Bogor, W Java, Feb 8 (ANTARA News) - The Food and Agriculture Organization of the United Nations (FAO) has worked with the Indonesian Ministry of Agriculture and Dompu district government to train animal health officers to control rabies outbreak in the regency.
The rabies outbreak in Dompu District, West Nusa Tenggara Province, has demonstrated the importance of capacity building for the related authorities, FAO Representative in Indonesia Stephen Rudgard remarked in a press statement made available to Antara on Friday.
"The outbreak of rabies in Dompu is very unfortunate and demonstrates the need to develop capacities within the local government, and especially the animal health service, to detect and respond to a priority disease, such as rabies," he emphasized.
In dealing with this problem, the Ministry of Agriculture`s Directorate General of Livestock and Animal Health Services (DGLAHS) has taken immediate actions to control the current rabies outbreak in the district.
The directorate has dispatched a joint veterinary team to conduct investigations and immediate vaccination of dogs against rabies and convened a vaccination training for the district`s livestock and human health officers.
The vaccination training was co-organized by the DGLAHS and the Emergency Center for Transboundary Animal Diseases of the Food and Agriculture Organization of the United Nations (FAO ECTAD).
The two parties also held a training on the Procedures for Integrated Bite Case Management to enhance the knowledge and hone the skills of officers to prevent and control rabies in Sumbawa Island.
"The FAO is pleased to collaborate with the DGLAHS Ministry of Agriculture and Dompu Regency to train animal health officers and to increase community awareness," Rudgard stated.
Meanwhile, Head of the Dompu District Health Office Iris Juita Kastianti urged local residents bitten by dogs to visit health centers immediately and to complete their vaccination courses.
Unfortunately, people did not immediately report to health posts once they got bitten.
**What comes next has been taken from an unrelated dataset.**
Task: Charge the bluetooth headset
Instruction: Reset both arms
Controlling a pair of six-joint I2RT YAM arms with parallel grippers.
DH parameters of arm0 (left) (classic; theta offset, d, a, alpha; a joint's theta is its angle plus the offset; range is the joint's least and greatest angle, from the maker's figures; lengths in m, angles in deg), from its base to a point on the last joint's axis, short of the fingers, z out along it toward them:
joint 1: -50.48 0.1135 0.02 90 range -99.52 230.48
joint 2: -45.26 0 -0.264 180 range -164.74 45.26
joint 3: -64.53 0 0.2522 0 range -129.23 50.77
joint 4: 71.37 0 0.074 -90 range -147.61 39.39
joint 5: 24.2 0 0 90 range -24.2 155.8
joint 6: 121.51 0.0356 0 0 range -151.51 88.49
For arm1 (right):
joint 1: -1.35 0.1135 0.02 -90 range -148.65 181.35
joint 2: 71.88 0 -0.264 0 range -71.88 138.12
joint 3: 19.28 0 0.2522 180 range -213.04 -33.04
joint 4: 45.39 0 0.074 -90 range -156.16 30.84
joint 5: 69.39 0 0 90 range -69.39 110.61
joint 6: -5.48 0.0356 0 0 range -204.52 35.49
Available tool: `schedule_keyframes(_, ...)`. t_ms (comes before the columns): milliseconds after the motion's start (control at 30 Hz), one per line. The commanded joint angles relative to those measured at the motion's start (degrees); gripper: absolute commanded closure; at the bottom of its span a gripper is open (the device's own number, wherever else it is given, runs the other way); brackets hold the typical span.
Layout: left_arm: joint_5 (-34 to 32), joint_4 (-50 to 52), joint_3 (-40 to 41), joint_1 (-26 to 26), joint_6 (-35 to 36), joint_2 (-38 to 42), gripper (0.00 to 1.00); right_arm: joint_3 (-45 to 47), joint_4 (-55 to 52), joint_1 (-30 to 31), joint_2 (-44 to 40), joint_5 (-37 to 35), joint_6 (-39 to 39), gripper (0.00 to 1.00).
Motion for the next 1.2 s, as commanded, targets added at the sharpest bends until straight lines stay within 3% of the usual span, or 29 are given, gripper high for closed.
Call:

Even after receiving the first vaccine treatment, several patients did not return to the district`s health centers to complete their vaccination courses, she pointed out.
"After visiting a health center, a patient receives a mandatory rabies control card. The patient must return to the health centers on specified dates for additional vaccination. If they do not complete the course of vaccination, the result could be very dangerous," she cautioned.
"Non-treated patients could die anywhere between two weeks to two years following a bite from a rabid dog. The community still lacks this information about rabies," she was quoted as saying.
Dompu District had been declared a rabies-infected area on January 27, 2019. The district`s Livestock and Animal Health Services recorded 544 dog bite cases from potential rabies vector animals between late 2018 and early February 2019.
In controlling dog rabies in Dompu, the related authorities also conducted a public awareness campaign by holding a gathering on Friday that was attended by the dog-owning community along with farmers and hunters.
The participants were briefed on rabies and its prevention and control and called on to support more widespread dog vaccination programs to prevent rabies, the FAO revealed.